Cellular reprogramming is a new technique that has been shown to increase the lifespan of naturally aged and prematurely aged mice while reversing indicators of aging. Reprogramming has also been utilized to reverse the age of human skin cells by thirty years and cure blindness in aged mice. This technique involves administering genes called Yamanaka factors, which cause cells to revert back to an earlier developmental stage. 

It doesn’t matter if the body is 50 or 75, healthy or wracked with disease, Sinclair said. “Once that process has been triggered, “the body will then remember how to regenerate and will be young again.”
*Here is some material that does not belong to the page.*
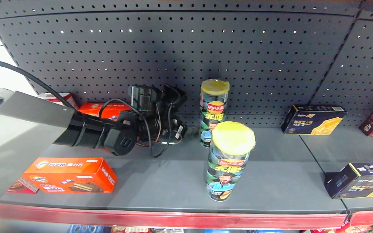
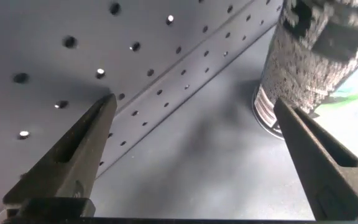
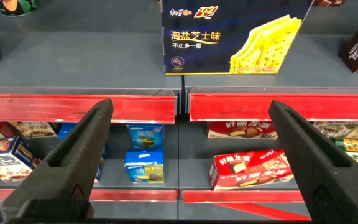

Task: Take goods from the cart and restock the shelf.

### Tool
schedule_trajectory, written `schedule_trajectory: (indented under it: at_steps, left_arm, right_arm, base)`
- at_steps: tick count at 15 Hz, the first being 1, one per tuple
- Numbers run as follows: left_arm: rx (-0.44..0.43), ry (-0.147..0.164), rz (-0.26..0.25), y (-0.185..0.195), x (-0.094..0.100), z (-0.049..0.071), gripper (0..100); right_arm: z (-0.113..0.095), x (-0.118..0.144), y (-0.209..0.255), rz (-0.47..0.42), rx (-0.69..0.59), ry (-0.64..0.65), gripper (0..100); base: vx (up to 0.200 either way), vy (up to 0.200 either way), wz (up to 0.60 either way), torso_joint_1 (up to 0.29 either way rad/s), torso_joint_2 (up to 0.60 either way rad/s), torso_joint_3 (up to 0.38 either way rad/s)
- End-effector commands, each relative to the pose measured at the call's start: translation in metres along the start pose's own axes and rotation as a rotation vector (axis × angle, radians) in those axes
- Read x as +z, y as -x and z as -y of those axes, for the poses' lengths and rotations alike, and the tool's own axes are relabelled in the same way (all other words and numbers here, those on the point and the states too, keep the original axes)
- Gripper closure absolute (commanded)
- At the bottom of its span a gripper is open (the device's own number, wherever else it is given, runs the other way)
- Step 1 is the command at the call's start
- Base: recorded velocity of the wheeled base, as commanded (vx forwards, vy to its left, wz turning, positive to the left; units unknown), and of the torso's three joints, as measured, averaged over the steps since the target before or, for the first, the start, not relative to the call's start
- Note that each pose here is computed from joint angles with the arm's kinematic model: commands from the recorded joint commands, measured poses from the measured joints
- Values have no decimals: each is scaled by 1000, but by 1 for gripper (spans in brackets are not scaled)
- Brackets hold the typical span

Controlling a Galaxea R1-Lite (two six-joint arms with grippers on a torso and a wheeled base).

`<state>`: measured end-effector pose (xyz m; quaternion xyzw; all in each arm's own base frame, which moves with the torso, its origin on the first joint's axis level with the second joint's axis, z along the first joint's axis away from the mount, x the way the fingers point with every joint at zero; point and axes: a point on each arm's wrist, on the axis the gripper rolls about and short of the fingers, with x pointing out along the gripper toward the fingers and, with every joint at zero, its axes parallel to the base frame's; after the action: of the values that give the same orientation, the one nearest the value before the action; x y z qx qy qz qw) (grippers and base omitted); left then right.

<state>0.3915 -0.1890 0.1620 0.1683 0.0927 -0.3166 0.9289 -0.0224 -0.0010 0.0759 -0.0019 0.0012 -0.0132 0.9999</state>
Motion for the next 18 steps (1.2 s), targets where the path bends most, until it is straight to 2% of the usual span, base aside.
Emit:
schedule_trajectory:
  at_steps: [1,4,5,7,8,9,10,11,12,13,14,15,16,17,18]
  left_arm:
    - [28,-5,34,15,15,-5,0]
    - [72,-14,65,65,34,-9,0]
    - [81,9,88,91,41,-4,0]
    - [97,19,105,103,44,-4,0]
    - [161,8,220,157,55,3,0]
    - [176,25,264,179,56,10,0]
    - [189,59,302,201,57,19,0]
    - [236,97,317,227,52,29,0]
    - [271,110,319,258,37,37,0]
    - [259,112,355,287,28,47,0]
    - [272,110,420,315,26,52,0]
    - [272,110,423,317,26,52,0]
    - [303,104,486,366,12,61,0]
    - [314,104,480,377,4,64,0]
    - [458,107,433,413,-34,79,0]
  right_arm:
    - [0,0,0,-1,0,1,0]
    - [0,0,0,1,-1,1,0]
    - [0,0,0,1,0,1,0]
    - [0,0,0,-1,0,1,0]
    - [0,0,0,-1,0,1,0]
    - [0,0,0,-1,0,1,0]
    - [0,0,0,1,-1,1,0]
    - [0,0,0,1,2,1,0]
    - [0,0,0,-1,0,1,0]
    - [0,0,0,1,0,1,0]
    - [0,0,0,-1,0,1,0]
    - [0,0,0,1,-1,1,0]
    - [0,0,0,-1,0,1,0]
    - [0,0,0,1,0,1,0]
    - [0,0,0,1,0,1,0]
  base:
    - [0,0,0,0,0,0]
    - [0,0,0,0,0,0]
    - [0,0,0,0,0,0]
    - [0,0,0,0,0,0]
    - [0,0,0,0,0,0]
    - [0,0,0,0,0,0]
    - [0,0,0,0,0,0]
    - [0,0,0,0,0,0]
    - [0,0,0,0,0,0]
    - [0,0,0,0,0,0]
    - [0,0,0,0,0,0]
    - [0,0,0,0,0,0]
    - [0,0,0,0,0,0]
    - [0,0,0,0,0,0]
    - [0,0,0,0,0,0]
By administering reprogramming genes via adeno-associated virus (AAV) to the whole body of ICE mice for five weeks, Yang and colleagues improved aging markers in both kidney and muscle tissues. In the case of muscle, this marker is called H3K36me2, which is normally increased in aged muscle. H3K36me2 represents an epigenetic change to the genome that alters access to specific genes. 

A New Way to Think About Aging 

The work of Yang and colleagues support the Relocalization of Chromatin Modifiers, and the Information Theory of Aging hypotheses, which propose that the relocation of epigenetic modifiers leads to the loss of information needed to retain cellular identity, ultimately causing the cellular changes that underly the aging process. 

“We believe it’s a loss of information — a loss in the cell’s ability to read its original DNA so it forgets how to function — in much the same way an old computer may develop corrupted software. I call it the information theory of aging.” – Dr. David Sinclair.